### HOW TO COMPLETE THIS TASK
Every line below that carries the word "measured" needs to be copied.

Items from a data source
+++

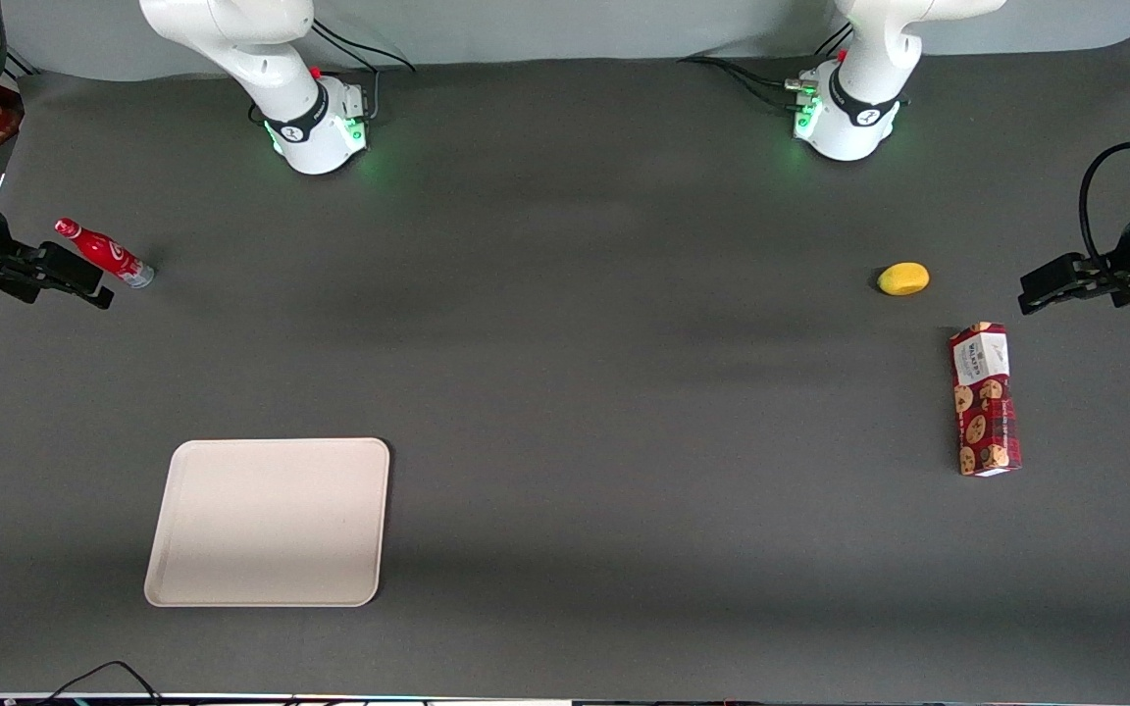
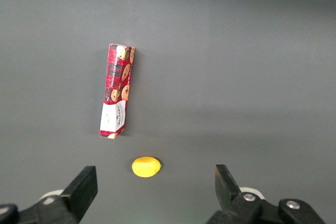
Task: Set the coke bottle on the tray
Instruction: 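Lower the open right gripper over the cap end of the red Coca-Cola bottle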
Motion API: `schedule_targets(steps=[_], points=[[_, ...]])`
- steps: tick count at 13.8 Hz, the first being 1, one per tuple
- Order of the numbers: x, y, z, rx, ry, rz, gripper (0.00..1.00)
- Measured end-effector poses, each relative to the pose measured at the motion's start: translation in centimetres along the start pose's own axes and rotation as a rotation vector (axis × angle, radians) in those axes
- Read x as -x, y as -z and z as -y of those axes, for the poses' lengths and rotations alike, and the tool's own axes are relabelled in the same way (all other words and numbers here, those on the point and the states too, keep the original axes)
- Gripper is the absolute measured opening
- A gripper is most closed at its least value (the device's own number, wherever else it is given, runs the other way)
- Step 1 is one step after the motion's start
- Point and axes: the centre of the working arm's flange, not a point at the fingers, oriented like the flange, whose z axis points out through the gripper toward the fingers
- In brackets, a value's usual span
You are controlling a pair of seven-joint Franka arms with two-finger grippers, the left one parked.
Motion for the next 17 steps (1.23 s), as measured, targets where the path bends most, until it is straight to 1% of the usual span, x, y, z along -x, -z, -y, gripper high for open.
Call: schedule_targets(steps=[5,6,7,8,10,11,12,13,14,15,17], points=[[0.1,-0.4,0.0,0.001,0.0,0.009,1.0],[0.2,-0.7,-0.1,0.002,-0.002,0.021,1.0],[0.4,-1.3,-0.6,0.008,-0.009,0.048,1.0],[0.7,-2.1,-1.5,0.028,-0.018,0.08,1.0],[1.3,-4.3,-4.1,0.103,-0.039,0.138,1.0],[1.7,-5.6,-5.4,0.125,-0.049,0.165,1.0],[2.0,-6.6,-6.8,0.132,-0.053,0.189,1.0],[2.4,-7.2,-8.5,0.129,-0.046,0.207,1.0],[2.7,-7.8,-10.5,0.12,-0.04,0.221,1.0],[3.2,-8.5,-12.6,0.109,-0.036,0.225,1.0],[4.7,-10.5,-16.5,0.112,-0.019,0.208,1.0]])
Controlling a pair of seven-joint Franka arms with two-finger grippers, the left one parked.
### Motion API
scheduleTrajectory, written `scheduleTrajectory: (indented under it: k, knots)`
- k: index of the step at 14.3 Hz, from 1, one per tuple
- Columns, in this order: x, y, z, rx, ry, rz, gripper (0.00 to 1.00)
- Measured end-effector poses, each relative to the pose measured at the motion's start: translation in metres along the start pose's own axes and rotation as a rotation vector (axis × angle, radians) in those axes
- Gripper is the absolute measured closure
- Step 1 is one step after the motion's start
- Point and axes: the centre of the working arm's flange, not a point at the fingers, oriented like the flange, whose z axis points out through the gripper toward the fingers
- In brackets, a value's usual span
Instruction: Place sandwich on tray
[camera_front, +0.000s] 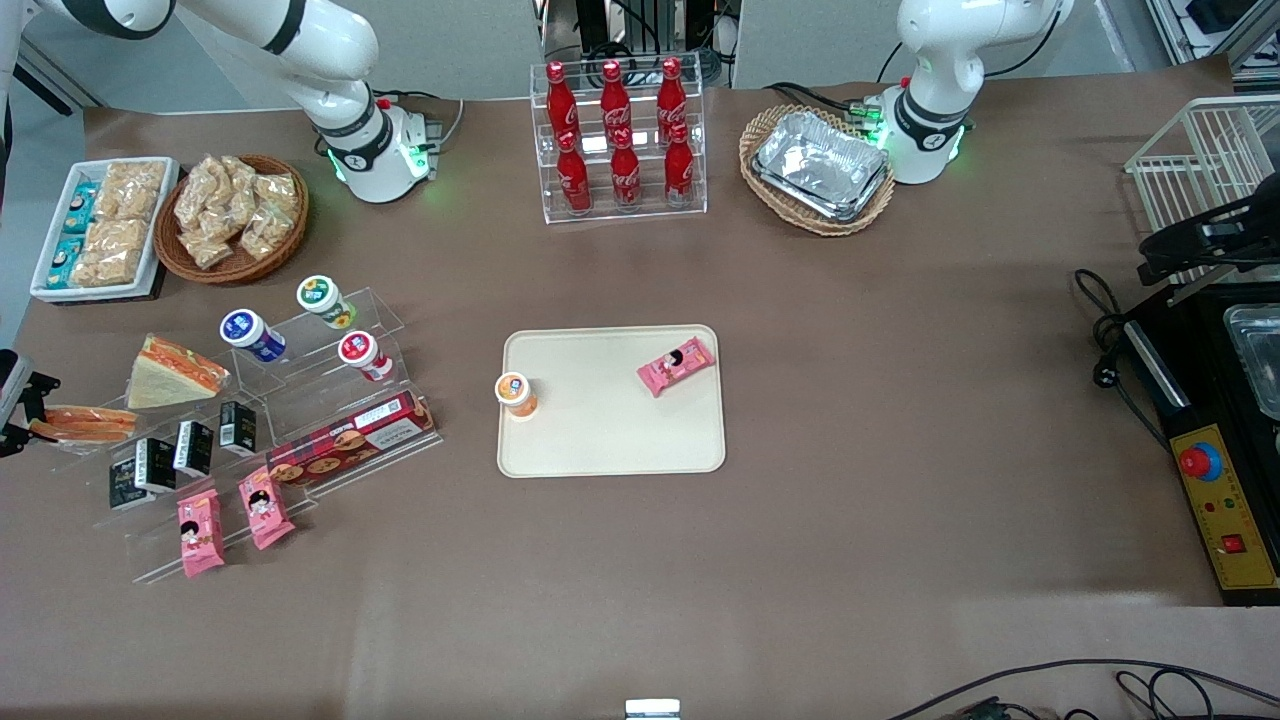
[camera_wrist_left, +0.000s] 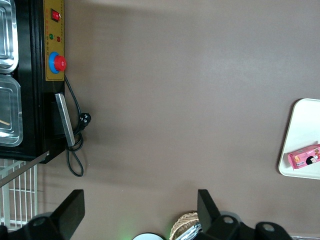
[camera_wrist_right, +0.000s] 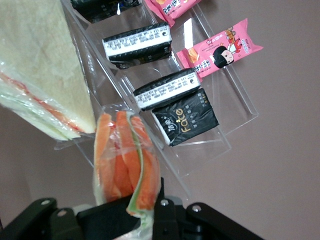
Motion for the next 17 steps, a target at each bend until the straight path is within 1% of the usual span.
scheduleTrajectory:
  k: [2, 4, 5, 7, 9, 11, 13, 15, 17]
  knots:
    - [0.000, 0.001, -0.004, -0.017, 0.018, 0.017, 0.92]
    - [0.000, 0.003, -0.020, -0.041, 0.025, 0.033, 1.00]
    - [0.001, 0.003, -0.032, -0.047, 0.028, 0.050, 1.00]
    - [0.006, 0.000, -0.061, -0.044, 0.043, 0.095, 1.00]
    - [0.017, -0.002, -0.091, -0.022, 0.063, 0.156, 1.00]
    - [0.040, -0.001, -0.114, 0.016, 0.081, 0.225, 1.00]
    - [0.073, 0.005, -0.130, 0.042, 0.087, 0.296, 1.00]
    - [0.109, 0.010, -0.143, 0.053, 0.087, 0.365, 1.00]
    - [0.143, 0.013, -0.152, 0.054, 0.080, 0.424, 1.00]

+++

### REPLY TO THE TASK
- Measured end-effector poses, each relative to the pose measured at the motion's start: translation in centimetres along the start pose's own axes and rotation as a rotation vector (axis × angle, radians) in those axes
- Gripper is the absolute measured opening
Motion for the next 17 steps (1.23 s), as measured, targets where the path bends most, until it is straight to 1% of the usual span, x, y, z along -x, -z, -y, gripper high for open.
- Measured end-effector poses, each relative to the pose measured at the motion's start: translation in metres along the start pose's own axes and rotation as a rotation vector (axis × angle, radians) in those axes
- Gripper is the absolute measured closure

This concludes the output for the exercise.